PROBLEM DETAILS:
In the records below, find the line containing "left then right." and retype it and every line after it exactly, adding nothing.

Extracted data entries
________________

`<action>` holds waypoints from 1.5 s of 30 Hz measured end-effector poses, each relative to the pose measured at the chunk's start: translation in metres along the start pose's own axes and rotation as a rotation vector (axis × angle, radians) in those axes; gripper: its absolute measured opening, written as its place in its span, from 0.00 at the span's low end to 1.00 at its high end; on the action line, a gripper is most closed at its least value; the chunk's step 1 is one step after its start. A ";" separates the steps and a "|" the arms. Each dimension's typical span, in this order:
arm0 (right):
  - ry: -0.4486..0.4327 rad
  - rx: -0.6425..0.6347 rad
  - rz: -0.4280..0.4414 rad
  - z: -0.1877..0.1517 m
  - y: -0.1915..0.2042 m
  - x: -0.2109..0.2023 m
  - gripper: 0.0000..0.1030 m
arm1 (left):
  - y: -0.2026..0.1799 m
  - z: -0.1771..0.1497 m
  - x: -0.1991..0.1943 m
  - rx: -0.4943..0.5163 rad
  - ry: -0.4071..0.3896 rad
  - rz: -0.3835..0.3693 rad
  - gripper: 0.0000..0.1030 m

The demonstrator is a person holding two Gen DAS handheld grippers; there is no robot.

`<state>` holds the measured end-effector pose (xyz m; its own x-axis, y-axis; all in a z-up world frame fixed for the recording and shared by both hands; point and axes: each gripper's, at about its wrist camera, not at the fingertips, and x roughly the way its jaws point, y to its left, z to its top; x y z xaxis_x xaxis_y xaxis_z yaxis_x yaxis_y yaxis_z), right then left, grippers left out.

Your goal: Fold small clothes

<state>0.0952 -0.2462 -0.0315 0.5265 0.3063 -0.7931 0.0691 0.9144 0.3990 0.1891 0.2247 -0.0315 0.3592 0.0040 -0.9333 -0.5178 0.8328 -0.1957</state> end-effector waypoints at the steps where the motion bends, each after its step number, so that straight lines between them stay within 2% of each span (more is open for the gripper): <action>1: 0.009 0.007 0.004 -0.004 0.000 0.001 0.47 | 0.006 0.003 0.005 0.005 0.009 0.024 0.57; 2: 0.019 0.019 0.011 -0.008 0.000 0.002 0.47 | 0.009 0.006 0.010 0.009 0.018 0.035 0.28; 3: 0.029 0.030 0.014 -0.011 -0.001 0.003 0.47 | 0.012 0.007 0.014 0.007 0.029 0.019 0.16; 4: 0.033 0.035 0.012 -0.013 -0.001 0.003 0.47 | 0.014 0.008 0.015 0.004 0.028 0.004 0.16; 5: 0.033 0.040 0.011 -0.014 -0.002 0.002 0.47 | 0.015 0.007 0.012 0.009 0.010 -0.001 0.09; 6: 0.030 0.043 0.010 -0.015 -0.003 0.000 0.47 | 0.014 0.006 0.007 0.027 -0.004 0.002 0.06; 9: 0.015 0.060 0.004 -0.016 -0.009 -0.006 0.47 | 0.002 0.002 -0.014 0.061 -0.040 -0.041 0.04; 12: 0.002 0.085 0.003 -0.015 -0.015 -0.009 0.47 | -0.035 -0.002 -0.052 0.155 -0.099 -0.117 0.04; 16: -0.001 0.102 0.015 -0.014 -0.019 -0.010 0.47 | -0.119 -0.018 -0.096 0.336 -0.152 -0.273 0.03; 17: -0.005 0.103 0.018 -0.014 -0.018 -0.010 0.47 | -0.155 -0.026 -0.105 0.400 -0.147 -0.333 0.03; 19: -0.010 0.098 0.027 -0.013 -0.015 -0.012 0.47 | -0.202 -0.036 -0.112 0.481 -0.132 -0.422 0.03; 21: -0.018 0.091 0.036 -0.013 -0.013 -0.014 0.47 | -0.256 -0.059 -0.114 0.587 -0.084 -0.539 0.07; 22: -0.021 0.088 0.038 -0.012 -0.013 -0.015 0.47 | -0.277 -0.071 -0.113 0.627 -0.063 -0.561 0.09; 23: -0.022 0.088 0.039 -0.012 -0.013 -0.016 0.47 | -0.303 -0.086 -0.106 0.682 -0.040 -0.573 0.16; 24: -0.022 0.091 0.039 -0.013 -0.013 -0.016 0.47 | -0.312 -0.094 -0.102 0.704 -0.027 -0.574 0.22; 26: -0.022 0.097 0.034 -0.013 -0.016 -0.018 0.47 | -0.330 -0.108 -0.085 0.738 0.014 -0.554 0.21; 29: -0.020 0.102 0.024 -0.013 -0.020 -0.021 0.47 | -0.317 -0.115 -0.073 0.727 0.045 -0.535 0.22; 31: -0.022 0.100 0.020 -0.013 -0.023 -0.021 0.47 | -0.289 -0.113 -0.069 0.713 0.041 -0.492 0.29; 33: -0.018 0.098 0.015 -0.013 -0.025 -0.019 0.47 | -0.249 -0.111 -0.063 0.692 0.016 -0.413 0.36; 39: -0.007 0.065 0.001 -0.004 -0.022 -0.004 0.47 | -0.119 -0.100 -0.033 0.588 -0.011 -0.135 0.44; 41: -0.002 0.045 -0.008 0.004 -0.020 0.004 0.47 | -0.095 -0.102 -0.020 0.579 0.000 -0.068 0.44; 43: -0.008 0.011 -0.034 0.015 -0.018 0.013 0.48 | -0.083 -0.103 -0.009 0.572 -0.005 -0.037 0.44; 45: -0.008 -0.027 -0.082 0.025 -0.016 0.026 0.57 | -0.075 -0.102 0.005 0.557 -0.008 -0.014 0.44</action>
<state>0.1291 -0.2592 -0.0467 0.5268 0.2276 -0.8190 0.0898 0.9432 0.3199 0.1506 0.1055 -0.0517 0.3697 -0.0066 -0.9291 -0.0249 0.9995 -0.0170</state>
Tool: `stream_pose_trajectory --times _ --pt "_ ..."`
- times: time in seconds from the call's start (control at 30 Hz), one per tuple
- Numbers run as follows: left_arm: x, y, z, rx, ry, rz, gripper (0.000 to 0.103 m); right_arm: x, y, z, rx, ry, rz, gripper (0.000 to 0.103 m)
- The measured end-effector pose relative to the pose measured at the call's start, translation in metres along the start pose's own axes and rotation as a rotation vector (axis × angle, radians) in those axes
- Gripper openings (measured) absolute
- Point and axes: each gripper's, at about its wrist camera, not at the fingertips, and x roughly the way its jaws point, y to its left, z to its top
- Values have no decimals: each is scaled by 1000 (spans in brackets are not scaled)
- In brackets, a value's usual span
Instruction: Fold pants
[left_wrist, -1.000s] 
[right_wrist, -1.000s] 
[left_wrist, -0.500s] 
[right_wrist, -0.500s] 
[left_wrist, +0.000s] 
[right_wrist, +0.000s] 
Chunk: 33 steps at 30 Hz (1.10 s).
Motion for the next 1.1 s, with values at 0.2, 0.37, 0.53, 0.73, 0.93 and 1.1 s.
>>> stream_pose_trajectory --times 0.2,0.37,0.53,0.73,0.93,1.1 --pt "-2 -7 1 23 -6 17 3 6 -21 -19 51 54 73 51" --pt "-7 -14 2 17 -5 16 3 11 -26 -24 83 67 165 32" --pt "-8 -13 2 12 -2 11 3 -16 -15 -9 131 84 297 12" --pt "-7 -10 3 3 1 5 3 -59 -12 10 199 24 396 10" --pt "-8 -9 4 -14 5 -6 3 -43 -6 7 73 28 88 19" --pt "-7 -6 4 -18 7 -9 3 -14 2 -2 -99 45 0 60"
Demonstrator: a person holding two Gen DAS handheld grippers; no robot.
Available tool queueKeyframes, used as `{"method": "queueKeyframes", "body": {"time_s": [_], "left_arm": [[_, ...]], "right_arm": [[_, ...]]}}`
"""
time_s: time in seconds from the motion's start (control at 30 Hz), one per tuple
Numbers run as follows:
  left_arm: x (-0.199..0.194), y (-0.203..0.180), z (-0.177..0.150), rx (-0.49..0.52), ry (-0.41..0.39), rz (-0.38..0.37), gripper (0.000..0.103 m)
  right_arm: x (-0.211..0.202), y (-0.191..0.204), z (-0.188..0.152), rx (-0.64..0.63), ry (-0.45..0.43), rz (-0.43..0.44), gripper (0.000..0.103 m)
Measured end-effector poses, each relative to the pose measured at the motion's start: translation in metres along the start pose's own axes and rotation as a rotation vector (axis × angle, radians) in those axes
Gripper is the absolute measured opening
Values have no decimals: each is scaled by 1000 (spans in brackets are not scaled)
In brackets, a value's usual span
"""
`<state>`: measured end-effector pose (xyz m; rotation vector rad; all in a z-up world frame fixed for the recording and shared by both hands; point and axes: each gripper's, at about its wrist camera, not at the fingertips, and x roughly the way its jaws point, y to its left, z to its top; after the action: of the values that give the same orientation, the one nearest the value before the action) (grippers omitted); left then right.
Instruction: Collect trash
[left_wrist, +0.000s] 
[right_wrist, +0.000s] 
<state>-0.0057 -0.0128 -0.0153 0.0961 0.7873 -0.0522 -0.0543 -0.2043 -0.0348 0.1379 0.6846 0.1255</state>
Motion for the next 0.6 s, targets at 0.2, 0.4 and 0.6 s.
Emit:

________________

SOLUTION FOR THIS PROBLEM:
`<state>`: measured end-effector pose (xyz m; rotation vector rad; all in a z-up world frame fixed for the recording and shared by both hands; point and axes: each gripper's, at about its wrist camera, not at the fingertips, and x roughly the way its jaws point, y to its left, z to its top; after the action: of the values that give the same orientation, the one nearest the value before the action) (grippers omitted); left then right.
Instruction: Collect trash
[left_wrist, +0.000s] 
[right_wrist, +0.000s] 
<state>-0.0057 -0.0128 -0.0153 0.0961 0.7873 -0.0522 -0.0543 -0.2043 -0.0348 0.1379 0.6846 0.1255</state>
Motion for the next 0.6 s, targets at 0.2, 0.4 and 0.6 s.
Emit:

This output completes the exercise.